# WORK TO BE COMPLETED
What lines in the listing below hold the string "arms"? Please copy them out.
Segment Start: DATA SEGMENT
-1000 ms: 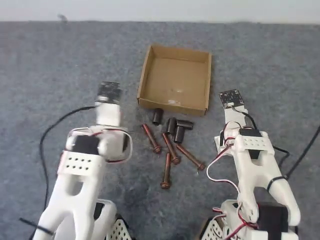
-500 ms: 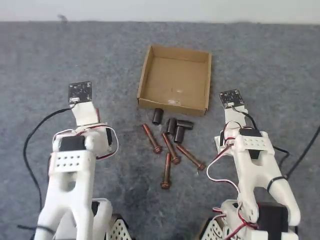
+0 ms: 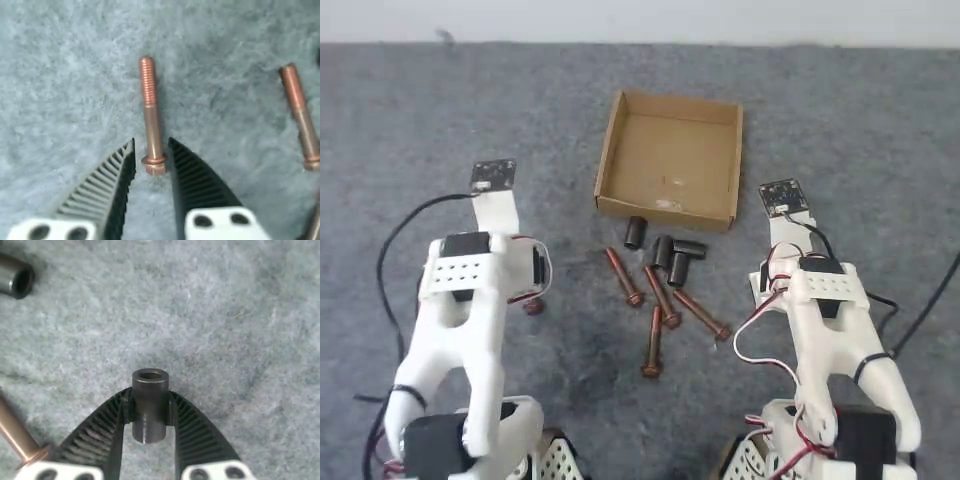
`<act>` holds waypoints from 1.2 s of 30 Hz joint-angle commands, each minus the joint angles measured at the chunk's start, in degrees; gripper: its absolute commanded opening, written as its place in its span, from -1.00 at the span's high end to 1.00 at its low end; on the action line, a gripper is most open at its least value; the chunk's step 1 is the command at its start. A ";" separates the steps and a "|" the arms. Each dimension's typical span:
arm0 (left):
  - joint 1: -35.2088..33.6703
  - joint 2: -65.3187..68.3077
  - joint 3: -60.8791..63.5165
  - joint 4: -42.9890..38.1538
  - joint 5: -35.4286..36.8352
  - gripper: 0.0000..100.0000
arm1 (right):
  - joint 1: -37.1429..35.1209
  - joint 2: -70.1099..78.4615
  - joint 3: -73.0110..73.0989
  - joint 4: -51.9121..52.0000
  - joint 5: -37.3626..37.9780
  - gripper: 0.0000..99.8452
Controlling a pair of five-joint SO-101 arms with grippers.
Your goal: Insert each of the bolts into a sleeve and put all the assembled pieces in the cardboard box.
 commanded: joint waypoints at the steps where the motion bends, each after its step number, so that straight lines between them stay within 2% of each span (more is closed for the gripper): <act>1: -0.44 0.00 -3.65 1.93 -6.42 0.96 | -0.40 -0.04 -1.49 -1.10 0.62 0.99; 6: -1.58 0.44 -1.54 1.14 -19.25 0.98 | -0.31 -0.04 -1.49 -1.01 0.70 0.99; 10: -4.04 0.53 3.30 -4.22 -30.51 0.98 | -0.48 -0.04 -1.49 -0.92 2.37 0.99; 12: -3.78 0.53 5.85 -5.54 -32.70 0.98 | -0.57 -0.04 -1.49 -0.92 2.73 0.99; 15: -2.73 1.93 7.69 -9.23 -32.00 0.98 | -0.66 -0.04 -1.49 -0.92 2.73 0.99; 17: -1.67 4.92 6.81 -9.85 -28.31 0.98 | -0.66 -0.04 -1.49 -0.92 2.73 0.99; 20: -1.32 9.76 2.42 -7.30 -24.44 0.98 | -0.66 -0.04 -1.49 -0.92 2.73 0.99; 26: 0.62 15.47 -1.54 -3.60 -23.82 0.98 | -0.57 -0.04 -1.49 -0.92 2.64 0.99; 30: 5.10 17.32 -1.98 -2.37 -23.47 0.98 | -0.57 -0.04 -1.49 -0.92 2.64 0.99; 36: 11.87 16.97 -3.12 -5.36 -13.36 0.98 | -0.57 -0.04 -1.49 -1.01 2.73 0.99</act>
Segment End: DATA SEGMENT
# TASK RESULT
`<act>` holds waypoints from 1.2 s of 30 Hz joint-angle commands, each minus the joint angles measured at the chunk's start, in degrees; gripper: its absolute commanded opening, written as its place in its span, from -1.00 at the span's high end to 1.00 at its low end; on the action line, a gripper is most open at its least value; the chunk's step 1 is the command at its start. A ";" separates the steps and a "|" the arms. Each dimension's typical span:
Controlling a pair of five-joint SO-101 arms with grippers.

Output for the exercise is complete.